*WHAT THIS TASK INVOLVES*
An exact copy of the listing is required.

*SOURCE MATERIAL*

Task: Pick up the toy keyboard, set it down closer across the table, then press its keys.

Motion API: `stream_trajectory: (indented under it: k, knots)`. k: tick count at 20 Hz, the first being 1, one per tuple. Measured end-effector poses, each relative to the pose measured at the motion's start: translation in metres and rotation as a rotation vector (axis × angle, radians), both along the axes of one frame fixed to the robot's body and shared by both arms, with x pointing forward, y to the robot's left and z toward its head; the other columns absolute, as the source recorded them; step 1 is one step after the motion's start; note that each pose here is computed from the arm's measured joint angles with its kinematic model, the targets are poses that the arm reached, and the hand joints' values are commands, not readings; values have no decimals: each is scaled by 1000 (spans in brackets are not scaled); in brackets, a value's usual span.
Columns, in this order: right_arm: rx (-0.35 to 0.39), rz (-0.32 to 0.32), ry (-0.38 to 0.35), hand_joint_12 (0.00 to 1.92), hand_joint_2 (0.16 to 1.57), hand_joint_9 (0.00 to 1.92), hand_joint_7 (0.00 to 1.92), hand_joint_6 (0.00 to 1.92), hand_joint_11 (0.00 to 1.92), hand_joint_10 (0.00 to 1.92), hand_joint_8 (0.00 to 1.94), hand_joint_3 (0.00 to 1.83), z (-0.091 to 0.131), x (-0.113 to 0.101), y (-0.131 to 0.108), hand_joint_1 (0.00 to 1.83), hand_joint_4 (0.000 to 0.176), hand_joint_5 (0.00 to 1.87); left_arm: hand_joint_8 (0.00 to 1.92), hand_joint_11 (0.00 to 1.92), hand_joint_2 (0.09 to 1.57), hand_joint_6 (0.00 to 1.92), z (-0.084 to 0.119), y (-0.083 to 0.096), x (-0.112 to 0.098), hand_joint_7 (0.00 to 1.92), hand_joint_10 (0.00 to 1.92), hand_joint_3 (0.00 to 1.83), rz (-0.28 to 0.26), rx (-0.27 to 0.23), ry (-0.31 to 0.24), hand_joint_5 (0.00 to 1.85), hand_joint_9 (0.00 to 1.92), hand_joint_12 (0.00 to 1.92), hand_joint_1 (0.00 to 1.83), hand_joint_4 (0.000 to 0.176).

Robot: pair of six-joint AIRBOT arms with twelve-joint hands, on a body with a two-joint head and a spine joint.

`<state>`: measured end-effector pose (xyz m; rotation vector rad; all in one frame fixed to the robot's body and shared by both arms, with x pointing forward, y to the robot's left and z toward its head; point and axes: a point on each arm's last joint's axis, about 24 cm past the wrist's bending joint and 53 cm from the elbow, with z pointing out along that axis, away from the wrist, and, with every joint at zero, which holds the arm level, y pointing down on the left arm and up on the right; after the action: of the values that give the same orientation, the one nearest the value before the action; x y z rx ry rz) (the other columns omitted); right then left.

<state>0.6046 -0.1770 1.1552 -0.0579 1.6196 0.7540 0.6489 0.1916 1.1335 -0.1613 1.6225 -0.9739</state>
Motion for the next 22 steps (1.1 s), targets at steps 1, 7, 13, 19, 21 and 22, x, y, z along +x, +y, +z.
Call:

*RESULT FOR THIS EXERCISE*
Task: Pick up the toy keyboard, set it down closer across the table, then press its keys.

Motion API: `stream_trajectory: (indented under it: k, knots)`. k: tick count at 20 Hz, the first being 1, one per tuple. Measured end-effector poses, each relative to the pose measured at the motion's start: translation in metres and rotation as a rotation vector (axis × angle, radians), both along the axes of one frame fixed to the robot's body and shared by both arms, with x pointing forward, y to the robot's left and z toward its head; the other columns absolute, as the source recorded them; step 1 is one step after the motion's start; note that each pose here is computed from the arm's measured joint angles with its kinematic model, the targets are poses that the arm reached, and the hand joints' values are commands, not readings; values have no decimals: each is scaled by 1000 (spans in brackets are not scaled); in brackets, a value's usual span.
Columns, in this order: right_arm: rx (-0.35 to 0.39), rz (-0.32 to 0.32), ry (-0.38 to 0.35), hand_joint_12 (0.00 to 1.92), hand_joint_2 (0.16 to 1.57), hand_joint_9 (0.00 to 1.92), hand_joint_7 (0.00 to 1.92), hand_joint_6 (0.00 to 1.92), hand_joint_11 (0.00 to 1.92), hand_joint_10 (0.00 to 1.92), hand_joint_8 (0.00 to 1.94), hand_joint_3 (0.00 to 1.83), z (-0.091 to 0.131), x (-0.113 to 0.101), y (-0.131 to 0.108), hand_joint_1 (0.00 to 1.83), hand_joint_4 (0.000 to 0.176), hand_joint_5 (0.00 to 1.87); left_arm: hand_joint_8 (0.00 to 1.92), hand_joint_11 (0.00 to 1.92), hand_joint_2 (0.09 to 1.57), hand_joint_6 (0.00 to 1.92), z (-0.084 to 0.119), y (-0.083 to 0.096), x (-0.112 to 0.098), hand_joint_7 (0.00 to 1.92), hand_joint_10 (0.00 to 1.92), hand_joint_3 (0.00 to 1.83), rz (-0.28 to 0.26), rx (-0.27 to 0.23), ry (-0.31 to 0.24), hand_joint_5 (0.00 to 1.85), hand_joint_9 (0.00 to 1.92), hand_joint_12 (0.00 to 1.92), hand_joint_1 (0.00 to 1.83), hand_joint_4 (0.000 to 0.176).

Robot: pair of six-joint AIRBOT arms with twelve-joint hands, on a body with a two-joint head and a spine joint.

`<state>`: measured end-effector pose (xyz m; rotation vector rad; all in one frame fixed to the robot's body and shared by both arms, with x pointing forward, y to the robot's left and z toward its head; point and axes: a point on each arm's last joint's axis, about 24 cm past the wrist's bending joint and 53 cm from the elbow, with z pointing out along that axis, away from the wrist, and, with every joint at zero, which holds the arm level, y pointing down on the left arm and up on the right; after the action: of the values that give the same orientation, the one nearest the value before the action; x y z rx ry rz) (the other columns omitted); right then left.

<state>0.6046 -0.1770 1.1552 -0.0579 1.6196 0.7540 0.6489 0.1916 1.1335 -0.1613 1.6225 -0.9739</state>
Motion for the next 22 steps (1.1 s), targets at steps 1, 7, 13, 19, 21 and 22, x, y, z along +x, +y, +z.
Call:

The output requires nothing else.